(Information shown begins)

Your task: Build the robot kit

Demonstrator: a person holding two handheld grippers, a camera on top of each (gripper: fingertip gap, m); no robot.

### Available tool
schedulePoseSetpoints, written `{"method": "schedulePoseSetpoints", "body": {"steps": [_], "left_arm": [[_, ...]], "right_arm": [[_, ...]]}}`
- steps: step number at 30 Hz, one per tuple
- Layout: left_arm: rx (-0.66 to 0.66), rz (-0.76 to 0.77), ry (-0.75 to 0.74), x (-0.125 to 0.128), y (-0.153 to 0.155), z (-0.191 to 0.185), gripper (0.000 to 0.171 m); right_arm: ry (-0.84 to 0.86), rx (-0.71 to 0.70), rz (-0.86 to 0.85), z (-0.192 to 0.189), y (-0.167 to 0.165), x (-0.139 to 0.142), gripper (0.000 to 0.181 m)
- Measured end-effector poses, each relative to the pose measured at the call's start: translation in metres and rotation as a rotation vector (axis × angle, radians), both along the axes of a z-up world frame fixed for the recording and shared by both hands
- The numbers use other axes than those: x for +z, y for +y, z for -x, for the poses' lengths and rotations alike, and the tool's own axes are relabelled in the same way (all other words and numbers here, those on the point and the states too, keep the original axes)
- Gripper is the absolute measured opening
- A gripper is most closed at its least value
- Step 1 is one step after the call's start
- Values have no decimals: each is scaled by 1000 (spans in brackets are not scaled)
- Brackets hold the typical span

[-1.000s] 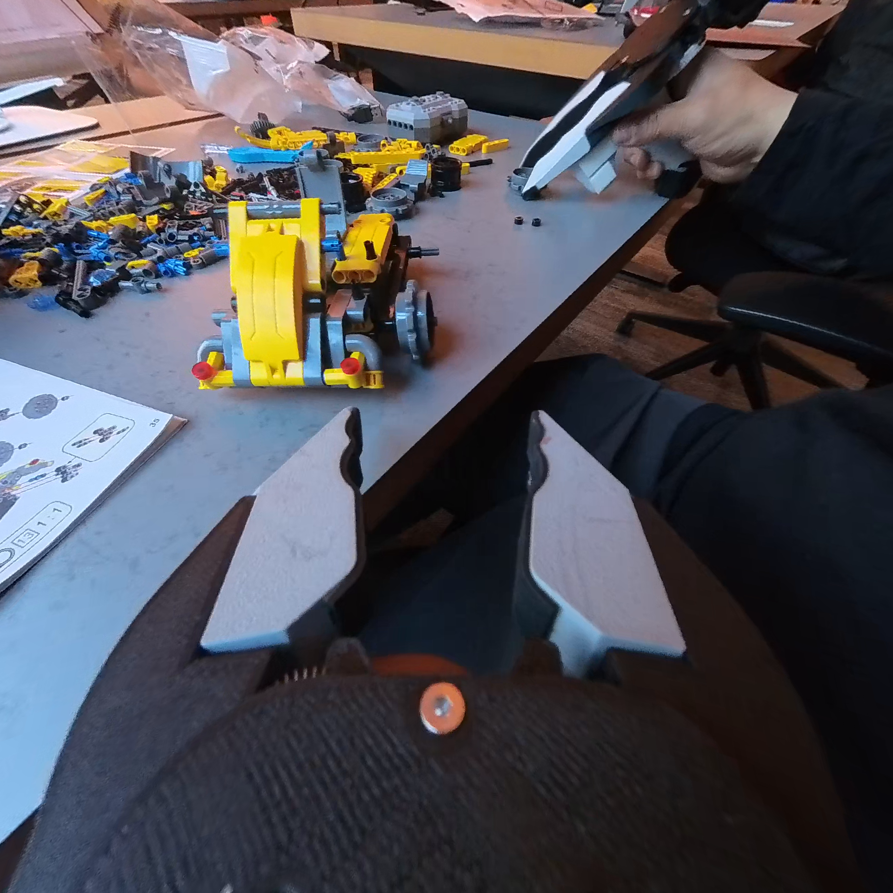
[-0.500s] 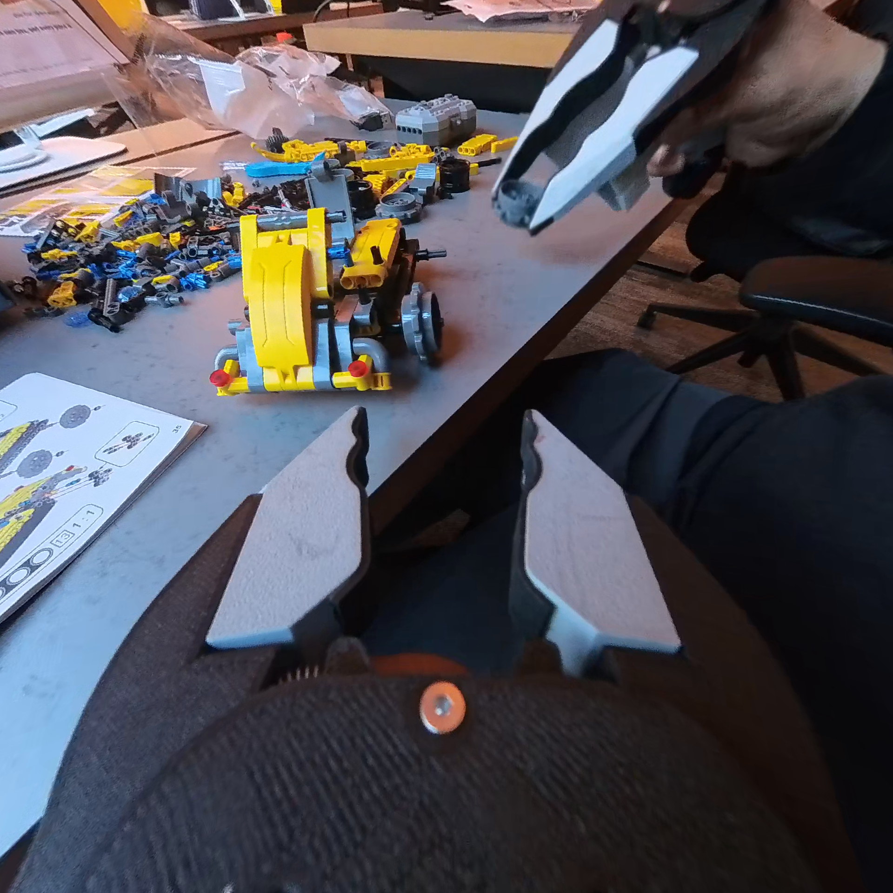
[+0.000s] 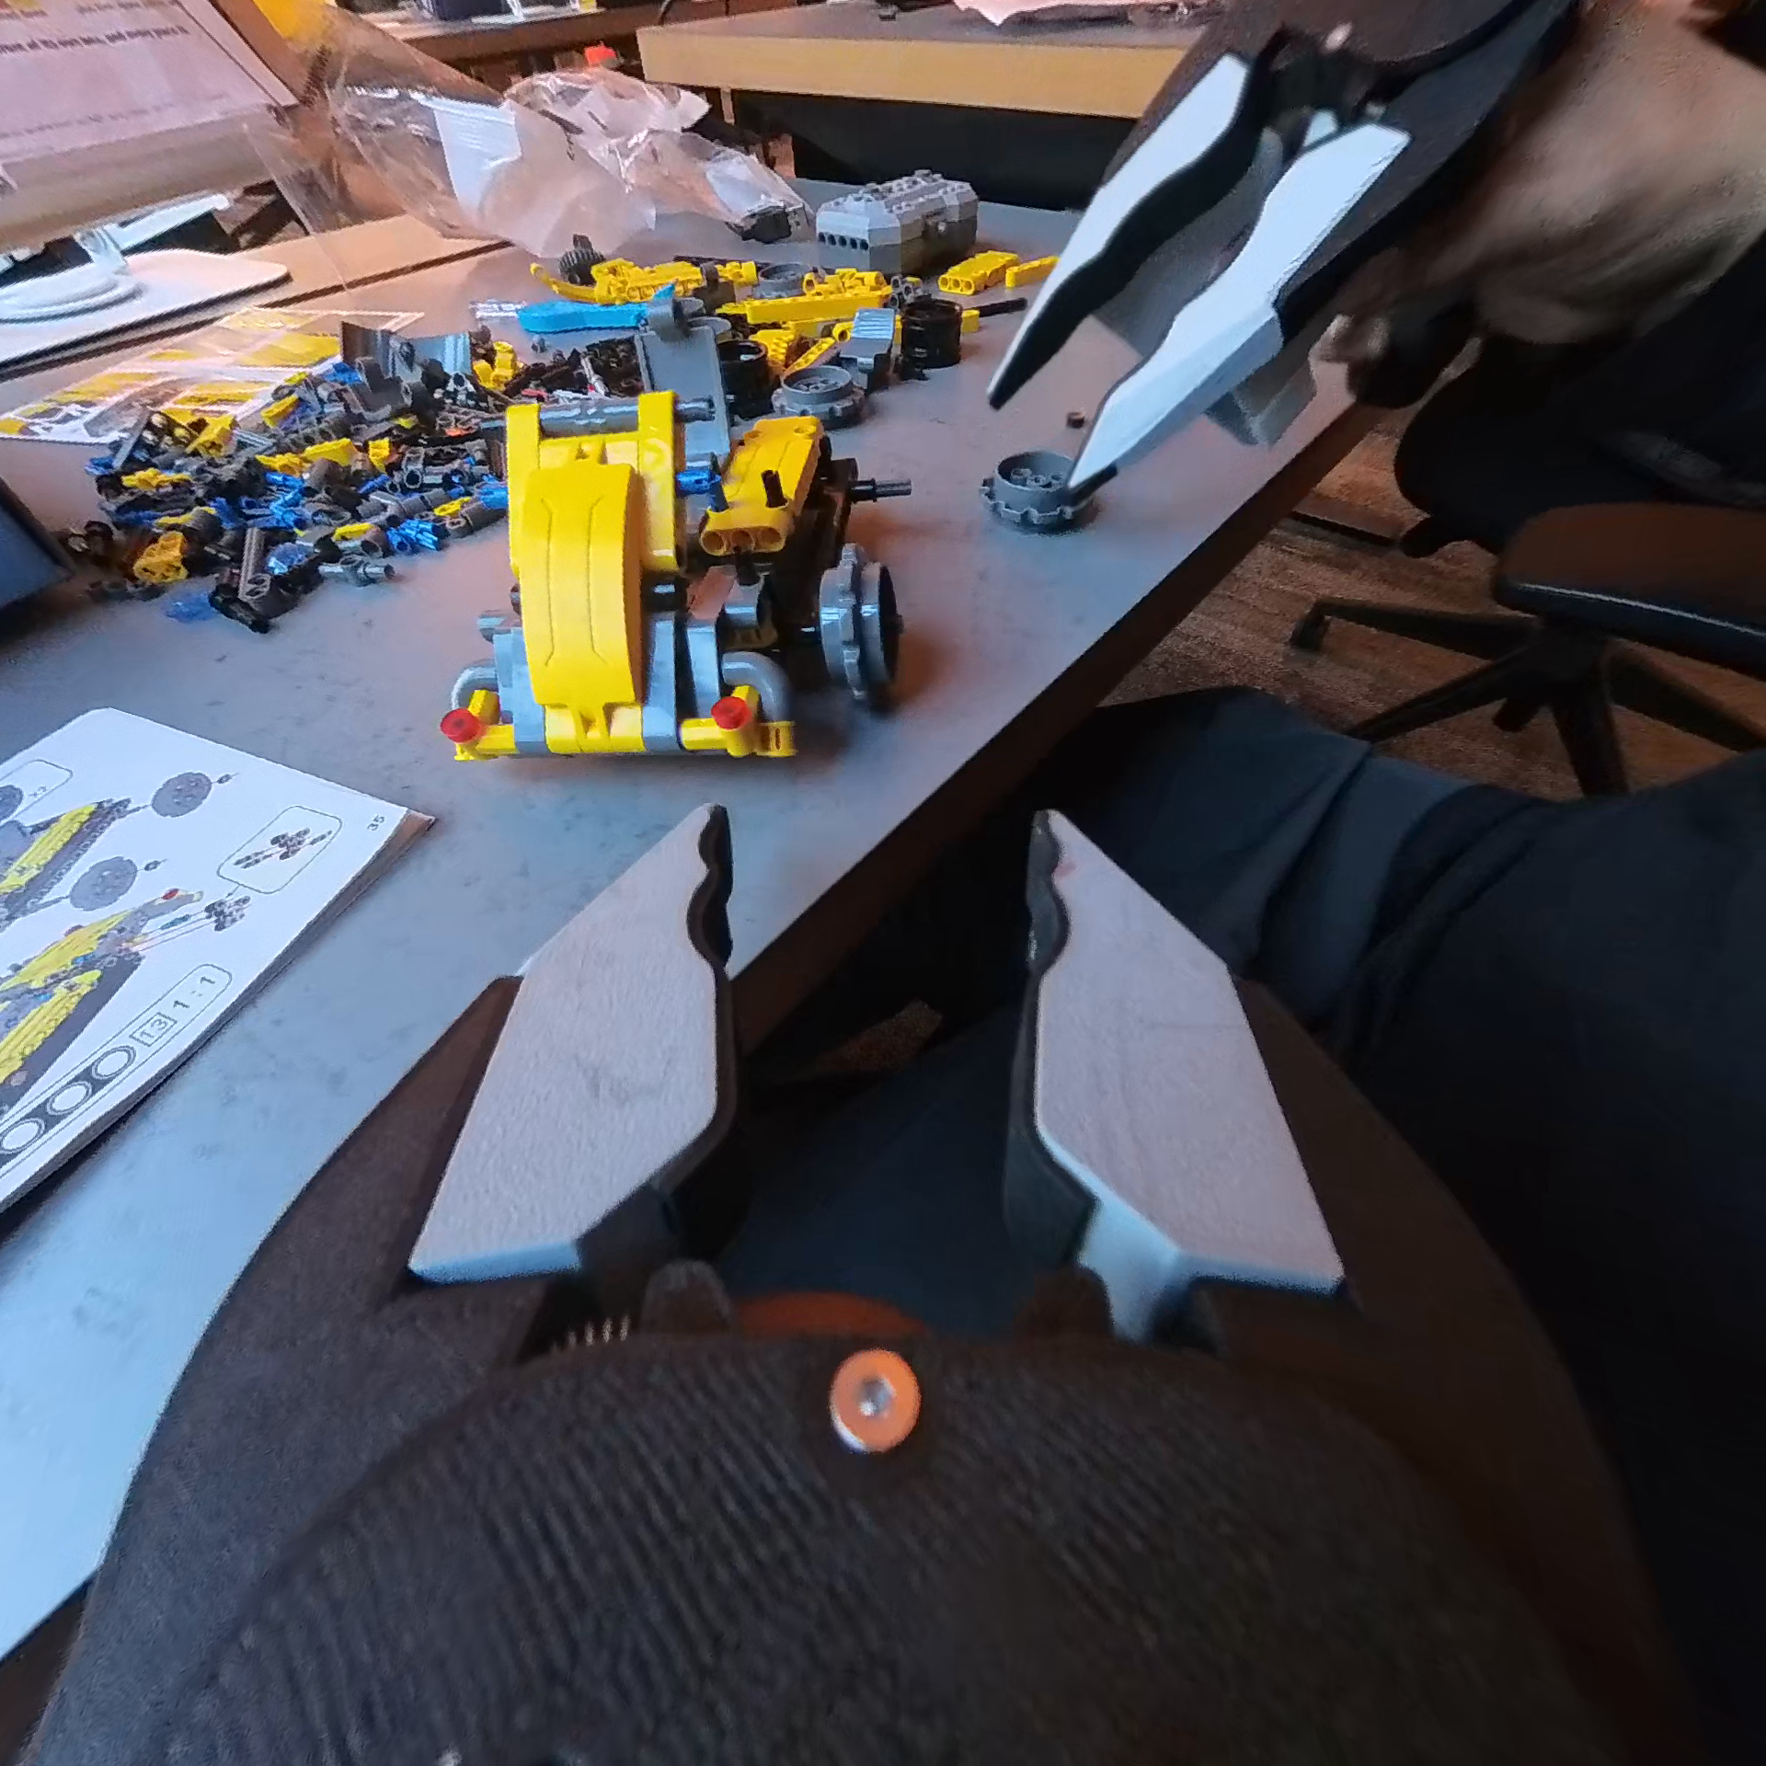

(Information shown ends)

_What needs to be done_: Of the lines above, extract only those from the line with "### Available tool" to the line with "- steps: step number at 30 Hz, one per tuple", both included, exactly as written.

_Solution to this problem_:
### Available tool
schedulePoseSetpoints, written `{"method": "schedulePoseSetpoints", "body": {"steps": [_], "left_arm": [[_, ...]], "right_arm": [[_, ...]]}}`
- steps: step number at 30 Hz, one per tuple

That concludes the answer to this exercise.